永生化猪视网膜色素上皮细胞的建立及初步应用

Establishment and application of immortalized porcine retinal pigment epithelial cells

【目的】建立永生化猪视网膜色素上皮细胞系,为病毒学研究提供一种新的细胞材料。【方法】合成猪腺病毒3型E1基因,将其克隆至真核表达质粒pCI-neo中,构建E1基因真核表达质粒pCI-neo-E1,进行PCR和测序鉴定。提取pCI-neo-E1质粒,转染原代猪视网膜色素上皮细胞,用新霉素G418筛选猪永生化视网膜色素上皮细胞系(RPECs)。检测RPECs的角蛋白18和19,通过细胞计数测定其生长曲线,流式细胞仪检测细胞周期,并对其进行染色体核型分析。
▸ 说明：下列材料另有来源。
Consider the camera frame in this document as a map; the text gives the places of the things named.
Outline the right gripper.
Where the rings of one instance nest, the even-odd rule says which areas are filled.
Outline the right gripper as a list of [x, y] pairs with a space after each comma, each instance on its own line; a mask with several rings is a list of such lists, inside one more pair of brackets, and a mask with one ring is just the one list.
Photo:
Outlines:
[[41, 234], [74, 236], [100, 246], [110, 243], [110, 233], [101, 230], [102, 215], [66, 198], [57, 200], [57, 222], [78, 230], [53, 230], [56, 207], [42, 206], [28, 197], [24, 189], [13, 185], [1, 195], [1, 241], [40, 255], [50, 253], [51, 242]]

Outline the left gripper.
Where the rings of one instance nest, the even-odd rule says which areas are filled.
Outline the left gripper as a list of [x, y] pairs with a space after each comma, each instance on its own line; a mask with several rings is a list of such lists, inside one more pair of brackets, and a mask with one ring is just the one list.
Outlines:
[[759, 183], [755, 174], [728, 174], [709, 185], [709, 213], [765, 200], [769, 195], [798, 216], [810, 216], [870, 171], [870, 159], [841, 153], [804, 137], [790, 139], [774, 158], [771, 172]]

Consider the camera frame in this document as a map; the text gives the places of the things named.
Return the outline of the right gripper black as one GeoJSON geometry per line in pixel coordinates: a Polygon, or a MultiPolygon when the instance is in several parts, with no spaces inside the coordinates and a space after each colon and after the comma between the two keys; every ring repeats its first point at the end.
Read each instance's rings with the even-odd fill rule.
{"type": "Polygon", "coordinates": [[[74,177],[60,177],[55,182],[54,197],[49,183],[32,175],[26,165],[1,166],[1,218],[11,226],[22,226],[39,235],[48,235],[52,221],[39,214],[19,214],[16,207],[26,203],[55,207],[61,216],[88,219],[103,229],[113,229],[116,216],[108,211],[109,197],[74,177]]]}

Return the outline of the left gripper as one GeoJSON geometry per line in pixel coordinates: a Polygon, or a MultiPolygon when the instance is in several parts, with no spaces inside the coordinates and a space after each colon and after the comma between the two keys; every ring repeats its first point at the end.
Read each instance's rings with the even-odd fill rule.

分别将猪流行性腹泻病毒(PEDV)CV77毒株、猪圆环病毒2型(PCV2)DBN-SX07株和猪伪狂犬病毒(PRV)Bartha-K61株接种RPECs,同时将PEDV CV77毒株接种绿猴肾细胞(Vero细胞),将PCV2 DBN-SX07株接种猪肾细胞(PK15细胞),将PRV Bartha-K61株接种仓鼠肾成纤维细胞(BHK细胞),观察细胞病变效应(CPE),并采用间接免疫荧光法测定病毒的滴度。【结果】PCR和测序结果显示,真核表达质粒pCI-neo-E1构建成功。将pCI-neo-E1转染原代猪视网膜色素上皮细胞,经G418筛选得到永生化细胞株,该细胞株表达角蛋白18和19,传代50代仍保持上皮样细胞形态,增殖活性良好,细胞周期及染色体核型特征与正常的二倍体细胞一致。PEDV CV77毒株感染猪RPECs 24 h后,CPE明显,滴度为10^(5.25)TCID_(50)/mL,低于其在Vero细胞中的滴度(10^(8.125) TCID_(50)/mL)。PCV2 DBN-SX07毒株感染猪RPECs后可产生明显CPE,病毒滴度为10^(6.125)TCID_(50)/mL,略高于其在PK15细胞上的滴度(106.0 TCID_(50)/mL)。PRV Bartha-K61毒株感染猪RPECs后,CPE明显,病毒滴度为10^(8.75)TCID_(50)/mL,略低于其在BHK上的滴度(108.875 TCID_(50)/mL)。【结论】成功构建了永生化猪视网膜细胞系,可用于猪源病毒的培养,尤其是培养PCV2可产生明显CPE,易于观察,为后续开展疫苗工艺的提升提供了一种新的细胞材料。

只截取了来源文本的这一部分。